TASK INSTRUCTIONS: Output exactly the first line of the listing and each line after it, through the line that contains "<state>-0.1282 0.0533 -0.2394"; add nothing else.
□ □ □ □ □
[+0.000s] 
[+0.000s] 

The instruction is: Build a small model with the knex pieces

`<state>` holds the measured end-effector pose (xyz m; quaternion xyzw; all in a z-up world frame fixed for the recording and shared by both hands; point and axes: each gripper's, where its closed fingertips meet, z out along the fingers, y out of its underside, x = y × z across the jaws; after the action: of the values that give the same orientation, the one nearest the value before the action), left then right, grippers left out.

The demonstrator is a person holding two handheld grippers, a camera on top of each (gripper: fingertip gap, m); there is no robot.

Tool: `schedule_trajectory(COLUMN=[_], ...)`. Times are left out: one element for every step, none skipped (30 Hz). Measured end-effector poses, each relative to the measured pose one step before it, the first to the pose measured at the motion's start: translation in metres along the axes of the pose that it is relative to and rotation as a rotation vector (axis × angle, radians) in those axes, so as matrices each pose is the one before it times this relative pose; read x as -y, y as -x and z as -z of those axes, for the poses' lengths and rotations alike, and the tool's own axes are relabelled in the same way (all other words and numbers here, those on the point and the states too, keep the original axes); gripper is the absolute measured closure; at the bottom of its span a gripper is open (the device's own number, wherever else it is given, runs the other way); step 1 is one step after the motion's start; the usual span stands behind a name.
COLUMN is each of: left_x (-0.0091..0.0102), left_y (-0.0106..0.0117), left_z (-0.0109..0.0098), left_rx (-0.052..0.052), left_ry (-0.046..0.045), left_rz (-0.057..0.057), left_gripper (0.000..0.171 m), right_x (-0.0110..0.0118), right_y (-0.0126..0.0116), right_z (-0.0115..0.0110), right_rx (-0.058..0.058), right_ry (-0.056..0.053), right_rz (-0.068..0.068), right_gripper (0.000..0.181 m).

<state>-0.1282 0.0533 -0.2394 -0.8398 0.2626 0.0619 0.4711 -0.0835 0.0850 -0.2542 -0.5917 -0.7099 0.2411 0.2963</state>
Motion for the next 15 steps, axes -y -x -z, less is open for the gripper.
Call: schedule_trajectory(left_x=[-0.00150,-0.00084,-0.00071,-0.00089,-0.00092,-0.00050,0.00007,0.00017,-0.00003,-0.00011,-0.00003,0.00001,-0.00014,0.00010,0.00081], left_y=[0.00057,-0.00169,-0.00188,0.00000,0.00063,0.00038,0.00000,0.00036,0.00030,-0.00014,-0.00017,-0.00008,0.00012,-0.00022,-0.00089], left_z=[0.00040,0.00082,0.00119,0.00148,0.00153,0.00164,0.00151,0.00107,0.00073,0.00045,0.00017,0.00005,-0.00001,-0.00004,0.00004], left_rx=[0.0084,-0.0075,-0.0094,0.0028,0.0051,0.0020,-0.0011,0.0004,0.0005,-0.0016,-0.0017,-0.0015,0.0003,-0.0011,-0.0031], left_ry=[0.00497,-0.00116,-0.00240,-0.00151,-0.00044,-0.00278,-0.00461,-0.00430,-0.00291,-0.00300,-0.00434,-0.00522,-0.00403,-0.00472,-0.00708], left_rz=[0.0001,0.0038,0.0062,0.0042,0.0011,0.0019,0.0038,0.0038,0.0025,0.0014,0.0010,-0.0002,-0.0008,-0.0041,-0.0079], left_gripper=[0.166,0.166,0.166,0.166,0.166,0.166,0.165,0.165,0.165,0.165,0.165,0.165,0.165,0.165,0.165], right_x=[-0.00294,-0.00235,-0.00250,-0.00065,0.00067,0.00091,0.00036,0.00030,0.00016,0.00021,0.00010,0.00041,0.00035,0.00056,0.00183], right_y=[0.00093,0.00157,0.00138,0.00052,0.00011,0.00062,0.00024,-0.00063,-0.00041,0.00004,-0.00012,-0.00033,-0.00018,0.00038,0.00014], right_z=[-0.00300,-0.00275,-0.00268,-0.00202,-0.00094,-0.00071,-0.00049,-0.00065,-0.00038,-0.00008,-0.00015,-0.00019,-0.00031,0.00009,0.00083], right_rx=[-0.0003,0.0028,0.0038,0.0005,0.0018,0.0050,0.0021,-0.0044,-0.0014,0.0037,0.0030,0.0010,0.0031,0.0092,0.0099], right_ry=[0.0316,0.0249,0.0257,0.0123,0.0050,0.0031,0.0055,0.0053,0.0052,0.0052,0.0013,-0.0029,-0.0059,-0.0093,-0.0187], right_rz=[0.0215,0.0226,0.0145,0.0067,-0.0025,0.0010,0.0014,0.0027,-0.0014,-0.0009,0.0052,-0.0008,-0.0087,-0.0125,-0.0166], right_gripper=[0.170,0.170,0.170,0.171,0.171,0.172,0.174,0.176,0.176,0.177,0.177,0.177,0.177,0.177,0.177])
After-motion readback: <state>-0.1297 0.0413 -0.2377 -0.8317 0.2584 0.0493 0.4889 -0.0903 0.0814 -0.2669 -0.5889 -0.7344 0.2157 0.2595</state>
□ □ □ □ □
ANSWER:
[+0.000s] 
[+0.000s] 

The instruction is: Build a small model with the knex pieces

`<state>` holds the measured end-effector pose (xyz m; quaternion xyzw; all in a z-up world frame fixed for the recording and shared by both hands; point and axes: each gripper's, where its closed fingertips meet, z out along the fingers, y out of its underside, x = y × z across the jaws; after the action: of the values that give the same orientation, the one nearest the value before the action), left then right, grippers left out.

The demonstrator is a person holding two handheld grippers, a camera on top of each (gripper: fingertip gap, m); there is no robot.

Tool: `schedule_trajectory(COLUMN=[_], ...)`. Times are left out: one element for every step, none skipped (30 Hz). Measured end-effector poses, each relative to the measured pose one step before it, the first to the pose measured at the motion's start: translation in metres along the axes of the pose that it is relative to and rotation as a rotation vector (axis × angle, radians) in those axes, so as matrices each pose is the one before it times this relative pose; read x as -y, y as -x and z as -z of those axes, for the poses' lengths and rotations alike, and the tool's own axes are relabelled in the same way (all other words and numbers here, those on the point and the states too, keep the original axes); gripper is the absolute measured closure; at the bottom of its span a gripper is open (the device's own number, wherever else it is given, runs the other way); step 1 is one step after the motion's start; the usual span stands behind a name.
COLUMN is each of: left_x (-0.0091..0.0102), left_y (-0.0106..0.0117), left_z (-0.0109..0.0098), left_rx (-0.052..0.052), left_ry (-0.046..0.045), left_rz (-0.057..0.057), left_gripper (0.000..0.171 m), right_x (-0.0110..0.0118), right_y (-0.0126..0.0116), right_z (-0.0115..0.0110), right_rx (-0.058..0.058), right_ry (-0.056..0.053), right_rz (-0.068..0.068), right_gripper (0.000..0.181 m).

<state>-0.1282 0.0533 -0.2394 -0.8398 0.2626 0.0619 0.4711 -0.0835 0.0850 -0.2542 -0.5917 -0.7099 0.2411 0.2963</state>

Nothing further remains for this exercise.